Until that happy day, it’s up to the rest of us to take up the slack. Did Horowitz actually speak to any UC Santa Cruz professors? Did he sit in on any of these classes as they were being taught? Does he think that it is wrong for Universities to teach their students how to apply their knowledge to the world around them? Does he understand the difference between learning about liberal philosophy and being indoctrinated? Does he have any evidence that students who write essays critical of their reading material are marked down for doing so? Does he think that there is anything wrong with students who are studying community activism to get hands on experience with the subject? If not, would he also agree that physics majors should stay out of the lab? Is there something particularly radical about being concerned that large and powerful economic interests may use their influence in a manner that is not healthy for the community? Is there anything wrong with students being exposed to ideas that are outside the American political mainstream?

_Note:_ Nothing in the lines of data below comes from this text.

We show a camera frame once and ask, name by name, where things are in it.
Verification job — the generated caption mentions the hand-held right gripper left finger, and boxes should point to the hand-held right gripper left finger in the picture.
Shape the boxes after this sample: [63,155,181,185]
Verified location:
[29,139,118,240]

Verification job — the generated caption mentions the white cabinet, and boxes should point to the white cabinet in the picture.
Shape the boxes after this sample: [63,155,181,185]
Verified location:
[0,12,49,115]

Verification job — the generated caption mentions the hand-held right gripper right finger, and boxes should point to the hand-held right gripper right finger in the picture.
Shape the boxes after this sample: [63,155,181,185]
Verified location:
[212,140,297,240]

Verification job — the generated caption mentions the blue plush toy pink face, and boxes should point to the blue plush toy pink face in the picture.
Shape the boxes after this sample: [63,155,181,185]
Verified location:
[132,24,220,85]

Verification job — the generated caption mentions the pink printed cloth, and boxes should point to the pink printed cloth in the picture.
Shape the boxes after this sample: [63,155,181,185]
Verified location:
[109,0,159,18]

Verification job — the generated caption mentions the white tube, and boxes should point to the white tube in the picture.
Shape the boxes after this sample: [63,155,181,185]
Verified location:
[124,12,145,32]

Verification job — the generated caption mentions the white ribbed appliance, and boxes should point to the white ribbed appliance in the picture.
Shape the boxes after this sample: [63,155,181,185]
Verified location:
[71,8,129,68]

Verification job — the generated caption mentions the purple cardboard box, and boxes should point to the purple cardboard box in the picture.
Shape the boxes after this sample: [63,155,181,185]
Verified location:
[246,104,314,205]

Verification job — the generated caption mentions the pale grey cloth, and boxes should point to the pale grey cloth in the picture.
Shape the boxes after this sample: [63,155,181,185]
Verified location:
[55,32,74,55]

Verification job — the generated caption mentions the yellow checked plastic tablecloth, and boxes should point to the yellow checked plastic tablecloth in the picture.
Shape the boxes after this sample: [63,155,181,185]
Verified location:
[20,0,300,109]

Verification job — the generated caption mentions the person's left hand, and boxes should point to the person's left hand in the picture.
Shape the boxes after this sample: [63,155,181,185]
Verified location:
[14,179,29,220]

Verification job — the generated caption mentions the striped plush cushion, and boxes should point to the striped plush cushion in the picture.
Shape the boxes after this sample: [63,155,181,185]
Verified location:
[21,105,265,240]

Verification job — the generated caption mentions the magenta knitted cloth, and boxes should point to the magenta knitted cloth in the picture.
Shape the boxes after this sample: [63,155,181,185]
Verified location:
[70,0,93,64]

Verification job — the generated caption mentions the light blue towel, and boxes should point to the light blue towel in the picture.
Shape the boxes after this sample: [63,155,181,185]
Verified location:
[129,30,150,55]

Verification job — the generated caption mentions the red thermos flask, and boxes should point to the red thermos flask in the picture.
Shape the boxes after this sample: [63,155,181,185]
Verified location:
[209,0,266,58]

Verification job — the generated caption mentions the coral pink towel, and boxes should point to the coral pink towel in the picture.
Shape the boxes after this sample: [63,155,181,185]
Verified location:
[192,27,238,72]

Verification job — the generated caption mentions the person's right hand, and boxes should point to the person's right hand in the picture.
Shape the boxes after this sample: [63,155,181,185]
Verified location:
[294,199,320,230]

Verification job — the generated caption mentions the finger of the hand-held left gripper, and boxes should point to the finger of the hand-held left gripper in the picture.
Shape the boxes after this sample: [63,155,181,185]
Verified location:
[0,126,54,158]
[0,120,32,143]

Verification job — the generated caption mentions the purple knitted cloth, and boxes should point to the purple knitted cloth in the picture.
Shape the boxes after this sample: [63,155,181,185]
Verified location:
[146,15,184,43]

Now I will be the first to repeat just how much I hated my Commie Lit class. It was at 8 AM, we had a pair of fucking phone books we had to read, my TA was an asshole who didn’t understand the material, and the essay topics were boring. But it wasn’t indoctrination. The prof said up front he didn’t expect to convert us, and that he wasn’t trying. He was just going to explain Communist doctrine to us and do some deep reading. We didn’t have to believe the stuff, we just had to understand it. That class was about the most radical thing I’ve taken so far at UCSC, and I haven’t heard any other students speak of anything worse.

But that doesn’t matter; the witch hunt has been started. If we’re lucky it will peter out before anyone gets burned at the stake.